Christian Barnekow (24 January 1556 – 21 February 1612) was a Danish nobleman, estate holder and diplomat. He was noted for his extensive travels.
 He is remembered for sacrificing his own life in an effort to save that of Christian IV in the Battle of Skillingehed at Varberg in Halland. He is thus credited with giving his horse to the king with the words "I give my horse to the king, my life to the enemy and my soul to God". His holdings included Birkholm (now Løvenborg) and Tølløsegård at Holbæk. The street Kristen Bernikows Gade in Copenhagen is named after him. It is located on the site of his former city home.

==Early life and education==
Barnekow was a son of Pomeranian nobleman Hans Mortensen Barnekow of Birkholm (d. 1559) and Mette Johansdatter Oxe (d. 1582), sister of Danish finance minister and Steward of the Realm, Peder Oxe (1520–1575). His father had acquired Birkholm (now Løvenborg) from the Crown in 1547 at which time he was also ennobled.

Barnekow spent nearly 16 years of his early life travelling throughout Europe and the Middle East, including a three-year journey in the Holy Land and Egypt. He spent six years at the Universities of Jena and Ingolstadt and two years at the University of Padua.

==Career==
After his return to Copenhagen he became a diplomat for the Danish king, with further travels in Scotland, England, Poland and Brandenburg. Queen Elizabeth gave him gifts of gilt plate weighing 850 ounces.
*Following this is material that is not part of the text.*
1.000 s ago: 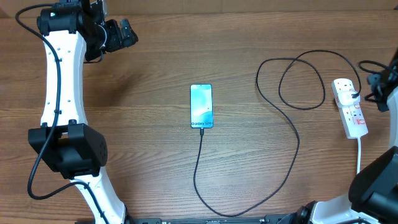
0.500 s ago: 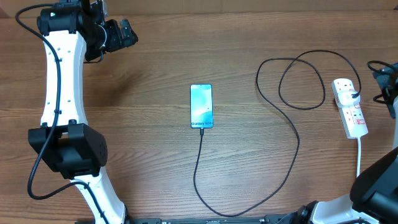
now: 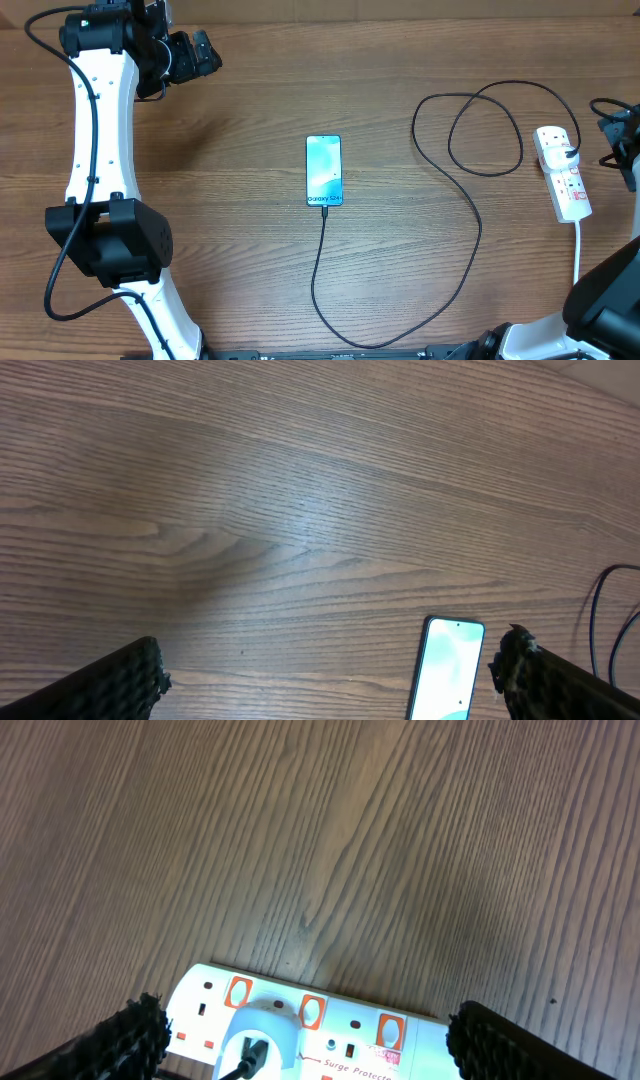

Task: Plug charger to phone and switch on socket
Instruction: 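Lower the right gripper fingers onto the strip's rocker switch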

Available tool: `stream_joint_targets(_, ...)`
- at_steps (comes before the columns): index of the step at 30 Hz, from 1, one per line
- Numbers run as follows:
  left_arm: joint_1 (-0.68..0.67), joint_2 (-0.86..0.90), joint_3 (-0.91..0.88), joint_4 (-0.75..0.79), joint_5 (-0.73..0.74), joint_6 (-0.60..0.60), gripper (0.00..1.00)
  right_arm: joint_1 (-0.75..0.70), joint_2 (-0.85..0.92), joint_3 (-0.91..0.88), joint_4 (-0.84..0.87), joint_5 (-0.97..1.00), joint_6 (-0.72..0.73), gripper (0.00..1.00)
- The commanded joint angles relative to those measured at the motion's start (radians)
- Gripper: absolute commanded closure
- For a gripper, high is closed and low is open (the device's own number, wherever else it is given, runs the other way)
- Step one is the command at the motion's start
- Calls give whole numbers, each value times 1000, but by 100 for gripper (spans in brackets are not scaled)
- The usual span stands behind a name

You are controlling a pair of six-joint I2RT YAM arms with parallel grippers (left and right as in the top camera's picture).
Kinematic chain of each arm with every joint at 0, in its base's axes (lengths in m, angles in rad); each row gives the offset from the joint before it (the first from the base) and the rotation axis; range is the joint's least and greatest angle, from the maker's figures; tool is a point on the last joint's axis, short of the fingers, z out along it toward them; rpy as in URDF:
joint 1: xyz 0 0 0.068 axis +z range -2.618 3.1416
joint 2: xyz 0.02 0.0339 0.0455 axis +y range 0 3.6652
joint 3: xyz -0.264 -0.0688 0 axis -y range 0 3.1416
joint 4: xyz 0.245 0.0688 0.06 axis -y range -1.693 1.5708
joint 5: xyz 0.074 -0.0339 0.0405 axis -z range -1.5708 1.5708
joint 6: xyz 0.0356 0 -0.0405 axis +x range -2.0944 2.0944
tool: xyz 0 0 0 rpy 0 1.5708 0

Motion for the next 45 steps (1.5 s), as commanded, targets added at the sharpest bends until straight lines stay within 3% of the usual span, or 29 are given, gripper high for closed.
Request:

Probably in 1591 he gave his autograph to Dietrich Bevernest, writing a Spanish proverb, Qui no ci cança, nunca alcança, meaning "those who never grow weary will achieve".

On 12 July 1594 he came to Scotland with Danish envoy Steen Bille (1565-1629) for the baptism of Prince Henry at Stirling Castle. When they arrived Queen Anne left Edinburgh for Falkland Palace because Holyrood Palace was not magnificent enough. King James VI had an audience with them on 15 July, and after a few days arranged for them to lodge in private houses in Lothian because he could not afford to host them. Barnekow and his colleague Steen Bille brought necklaces for Queen Anne and Prince Henry, and King James gave them gold chains, which were heavier than those made for the ambassadors from the dukes of Mecklenburg and Brunswick.

The writer Giacomo Castelvetro, who had been in Edinburgh teaching Italian to James VI and Anne of Denmark, joined his service. In March 1595, the Scottish Jesuit Father James Myreton, brother of the Laird of Cambo, was detained at Leith and brought to King James VI. He said he was sent from Pope Clement VIII and Cardinal Cajetan. He brought a jewel from the Cardinal that depicted the Crucifixion made of gold, crystal, and bone, which King James gave to Queen Anne. The incident was of some significance and was reported to Barnekow, who commented that James VI did not have strong links with Rome.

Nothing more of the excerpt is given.